Discussion in 'Band Management [BG]' started by RoadRanger, Jul 5, 2012.


  1. RoadRanger

    RoadRanger Supporting Member

    Feb 18, 2004
    NE CT
    After swearing off bring a BL 30 years ago I found myself without a band and with a promising younger female vocalist so started down the path to damnation once again :help: . Anyways I put an ad on CrapList and easily found 3-4 drummers who were good and into doing contemporary Top 40 which quite pleasantly surprised me. However the only guitarist that's replied so far really needs to find a gospel band - the "bad girl" songs and bar scene just ain't "him" LOL. I always hear how guitarists are a dime a dozen out there and these pops songs don't need monster guitar chops - so where are they all :( ?
     
  2. pmchenry

    pmchenry

    May 6, 2012
    SE PA
    Probably looking for an alt-rock/metal band or a classic rock band. As you mentioned, pop doesn't require the same guitar chops, but that also makes it less interesting for a guitar player. There are cool bass lines, fun vocals, and well drumming is drumming right :p... but the lack of solos or technical riffs makes pop less appealing to the guitar player. Take a look who is posting "guitarist available" ads in your area.
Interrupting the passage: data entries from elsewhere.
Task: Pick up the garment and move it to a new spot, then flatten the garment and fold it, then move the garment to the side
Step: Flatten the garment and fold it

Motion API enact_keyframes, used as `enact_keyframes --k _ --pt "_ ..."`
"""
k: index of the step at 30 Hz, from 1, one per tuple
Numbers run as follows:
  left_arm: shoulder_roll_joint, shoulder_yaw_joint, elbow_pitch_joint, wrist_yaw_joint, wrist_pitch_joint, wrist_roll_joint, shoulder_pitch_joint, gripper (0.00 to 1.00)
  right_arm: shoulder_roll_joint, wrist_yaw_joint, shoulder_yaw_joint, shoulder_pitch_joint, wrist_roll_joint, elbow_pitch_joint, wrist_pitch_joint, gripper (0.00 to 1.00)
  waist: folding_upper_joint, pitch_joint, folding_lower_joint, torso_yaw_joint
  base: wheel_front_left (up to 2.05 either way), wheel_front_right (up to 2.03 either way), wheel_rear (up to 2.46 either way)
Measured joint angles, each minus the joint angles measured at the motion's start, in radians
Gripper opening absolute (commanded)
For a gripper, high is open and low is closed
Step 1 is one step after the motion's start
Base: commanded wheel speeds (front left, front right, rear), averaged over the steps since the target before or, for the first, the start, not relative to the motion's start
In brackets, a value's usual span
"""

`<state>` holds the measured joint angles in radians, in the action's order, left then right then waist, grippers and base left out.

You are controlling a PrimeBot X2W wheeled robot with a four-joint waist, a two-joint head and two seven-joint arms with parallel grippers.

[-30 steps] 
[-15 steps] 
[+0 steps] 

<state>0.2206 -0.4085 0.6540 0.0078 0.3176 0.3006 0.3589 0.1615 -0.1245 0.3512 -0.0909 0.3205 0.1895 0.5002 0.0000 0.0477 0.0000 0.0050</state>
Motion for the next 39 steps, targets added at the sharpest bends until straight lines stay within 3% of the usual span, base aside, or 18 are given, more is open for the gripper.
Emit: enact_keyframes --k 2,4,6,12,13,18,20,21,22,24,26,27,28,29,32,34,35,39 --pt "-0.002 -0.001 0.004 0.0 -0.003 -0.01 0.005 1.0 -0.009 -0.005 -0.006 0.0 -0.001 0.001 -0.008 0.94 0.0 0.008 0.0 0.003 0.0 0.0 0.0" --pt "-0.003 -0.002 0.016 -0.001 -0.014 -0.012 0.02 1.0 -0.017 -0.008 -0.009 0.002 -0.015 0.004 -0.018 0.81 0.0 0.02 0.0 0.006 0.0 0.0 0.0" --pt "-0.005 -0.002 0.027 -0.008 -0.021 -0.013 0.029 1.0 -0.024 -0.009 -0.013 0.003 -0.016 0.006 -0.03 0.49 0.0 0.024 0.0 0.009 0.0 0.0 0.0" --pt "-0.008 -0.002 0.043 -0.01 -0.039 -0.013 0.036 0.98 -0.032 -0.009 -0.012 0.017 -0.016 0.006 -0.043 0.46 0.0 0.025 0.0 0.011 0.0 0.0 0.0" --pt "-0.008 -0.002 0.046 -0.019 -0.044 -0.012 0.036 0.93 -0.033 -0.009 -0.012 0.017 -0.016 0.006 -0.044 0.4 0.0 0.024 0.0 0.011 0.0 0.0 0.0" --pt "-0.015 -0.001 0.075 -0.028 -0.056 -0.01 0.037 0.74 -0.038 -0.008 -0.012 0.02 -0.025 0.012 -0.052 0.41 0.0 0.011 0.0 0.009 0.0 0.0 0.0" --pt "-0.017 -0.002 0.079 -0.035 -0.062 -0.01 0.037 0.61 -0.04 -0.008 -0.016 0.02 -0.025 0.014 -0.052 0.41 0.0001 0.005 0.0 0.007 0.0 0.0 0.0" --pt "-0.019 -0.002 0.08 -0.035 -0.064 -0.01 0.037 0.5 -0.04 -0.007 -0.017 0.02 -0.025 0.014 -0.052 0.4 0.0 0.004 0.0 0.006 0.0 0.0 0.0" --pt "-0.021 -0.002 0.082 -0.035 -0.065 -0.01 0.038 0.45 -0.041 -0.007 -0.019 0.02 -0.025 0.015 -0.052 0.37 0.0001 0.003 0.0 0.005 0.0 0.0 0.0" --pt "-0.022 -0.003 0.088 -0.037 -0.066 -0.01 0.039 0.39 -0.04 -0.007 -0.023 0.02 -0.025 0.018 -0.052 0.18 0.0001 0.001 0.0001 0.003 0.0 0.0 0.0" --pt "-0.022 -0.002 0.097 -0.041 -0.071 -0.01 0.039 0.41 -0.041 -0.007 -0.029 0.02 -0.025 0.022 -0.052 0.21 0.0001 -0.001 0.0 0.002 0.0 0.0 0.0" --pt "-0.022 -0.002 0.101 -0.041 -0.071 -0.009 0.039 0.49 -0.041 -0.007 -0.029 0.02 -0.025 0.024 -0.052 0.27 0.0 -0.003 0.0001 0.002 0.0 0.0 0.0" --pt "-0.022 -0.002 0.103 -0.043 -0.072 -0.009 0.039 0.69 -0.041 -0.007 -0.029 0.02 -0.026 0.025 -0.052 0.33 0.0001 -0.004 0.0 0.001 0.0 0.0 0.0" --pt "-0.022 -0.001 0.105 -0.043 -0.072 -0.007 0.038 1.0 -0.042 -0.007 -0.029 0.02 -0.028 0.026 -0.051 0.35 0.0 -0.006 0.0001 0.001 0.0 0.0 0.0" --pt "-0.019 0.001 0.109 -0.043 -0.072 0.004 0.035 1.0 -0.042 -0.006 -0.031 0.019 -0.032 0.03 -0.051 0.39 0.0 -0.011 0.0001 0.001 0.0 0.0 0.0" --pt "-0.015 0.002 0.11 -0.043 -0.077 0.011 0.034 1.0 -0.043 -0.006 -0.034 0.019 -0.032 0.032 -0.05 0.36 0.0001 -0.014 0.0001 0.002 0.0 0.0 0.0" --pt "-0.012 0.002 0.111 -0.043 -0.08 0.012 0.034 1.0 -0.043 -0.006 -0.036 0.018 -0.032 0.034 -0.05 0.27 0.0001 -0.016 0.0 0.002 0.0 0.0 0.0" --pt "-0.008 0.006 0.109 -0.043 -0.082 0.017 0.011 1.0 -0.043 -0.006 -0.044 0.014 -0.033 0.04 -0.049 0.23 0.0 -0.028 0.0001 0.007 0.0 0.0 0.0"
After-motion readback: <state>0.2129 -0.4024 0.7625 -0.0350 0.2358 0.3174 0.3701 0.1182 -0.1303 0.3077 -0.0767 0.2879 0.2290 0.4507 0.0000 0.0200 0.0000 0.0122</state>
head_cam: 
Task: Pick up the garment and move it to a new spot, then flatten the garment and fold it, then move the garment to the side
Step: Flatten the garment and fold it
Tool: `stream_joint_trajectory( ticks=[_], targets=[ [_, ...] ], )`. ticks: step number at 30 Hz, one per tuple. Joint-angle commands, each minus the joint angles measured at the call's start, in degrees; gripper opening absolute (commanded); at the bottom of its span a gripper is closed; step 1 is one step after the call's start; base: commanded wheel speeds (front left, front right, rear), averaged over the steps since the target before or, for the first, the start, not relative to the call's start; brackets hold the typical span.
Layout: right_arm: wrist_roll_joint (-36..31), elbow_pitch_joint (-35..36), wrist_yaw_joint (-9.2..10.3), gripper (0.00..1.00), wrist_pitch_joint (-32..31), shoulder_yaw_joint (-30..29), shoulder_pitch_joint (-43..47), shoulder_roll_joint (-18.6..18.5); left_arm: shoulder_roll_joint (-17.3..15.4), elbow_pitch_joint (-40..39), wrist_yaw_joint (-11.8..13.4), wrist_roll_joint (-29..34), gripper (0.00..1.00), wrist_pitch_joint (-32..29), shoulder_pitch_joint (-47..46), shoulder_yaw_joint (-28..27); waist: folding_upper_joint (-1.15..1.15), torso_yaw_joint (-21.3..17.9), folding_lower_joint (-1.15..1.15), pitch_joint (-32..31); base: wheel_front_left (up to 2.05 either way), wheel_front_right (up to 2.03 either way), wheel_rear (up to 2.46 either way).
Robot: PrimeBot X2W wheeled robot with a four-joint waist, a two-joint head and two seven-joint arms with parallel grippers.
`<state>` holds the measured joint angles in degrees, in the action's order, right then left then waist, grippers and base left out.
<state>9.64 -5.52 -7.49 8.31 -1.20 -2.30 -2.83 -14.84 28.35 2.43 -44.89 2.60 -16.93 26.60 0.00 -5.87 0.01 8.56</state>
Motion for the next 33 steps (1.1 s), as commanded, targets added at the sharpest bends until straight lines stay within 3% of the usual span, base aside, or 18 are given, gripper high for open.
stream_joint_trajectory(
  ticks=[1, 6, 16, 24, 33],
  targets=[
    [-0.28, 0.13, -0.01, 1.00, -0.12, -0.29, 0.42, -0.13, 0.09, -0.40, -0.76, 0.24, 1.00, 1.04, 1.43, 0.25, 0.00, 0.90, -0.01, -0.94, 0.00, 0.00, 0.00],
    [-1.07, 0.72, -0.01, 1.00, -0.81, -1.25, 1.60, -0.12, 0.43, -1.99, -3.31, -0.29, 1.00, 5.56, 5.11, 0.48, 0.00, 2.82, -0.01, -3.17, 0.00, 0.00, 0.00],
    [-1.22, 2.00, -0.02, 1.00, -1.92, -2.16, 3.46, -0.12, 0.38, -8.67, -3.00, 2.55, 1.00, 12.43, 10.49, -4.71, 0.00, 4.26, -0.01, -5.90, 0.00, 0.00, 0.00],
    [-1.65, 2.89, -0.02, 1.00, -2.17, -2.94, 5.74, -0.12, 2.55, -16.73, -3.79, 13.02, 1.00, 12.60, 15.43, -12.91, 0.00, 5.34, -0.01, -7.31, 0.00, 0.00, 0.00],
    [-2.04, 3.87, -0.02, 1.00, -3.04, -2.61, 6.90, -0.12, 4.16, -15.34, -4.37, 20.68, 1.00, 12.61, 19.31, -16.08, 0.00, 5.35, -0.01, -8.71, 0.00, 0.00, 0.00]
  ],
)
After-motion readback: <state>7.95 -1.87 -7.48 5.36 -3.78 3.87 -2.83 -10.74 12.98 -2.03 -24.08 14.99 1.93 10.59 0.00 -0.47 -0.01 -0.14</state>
I'd be willing to bet there are a bunch of them, they just don't want to play pop.
     
  3. RoadRanger

    RoadRanger Supporting Member

    Feb 18, 2004
    NE CT
    Maybe i should be looking for a couple kazoo players LOL . I actually thought it would be tough finding a drummer who would play all the "four on the floor" beats but no prob there :) .
     
  4. jaywa

    jaywa

    May 5, 2008
    Iowa City, IA
    I know it's probably frustrating but consider it a blessing in disguise if what's really happening is that a lot of the wanker types are eliminating themselves. I can't think of much worse than suffering through auditions of 6 or 8 Page or Van Halen wannabes who totally wouldn't be a fit for your band.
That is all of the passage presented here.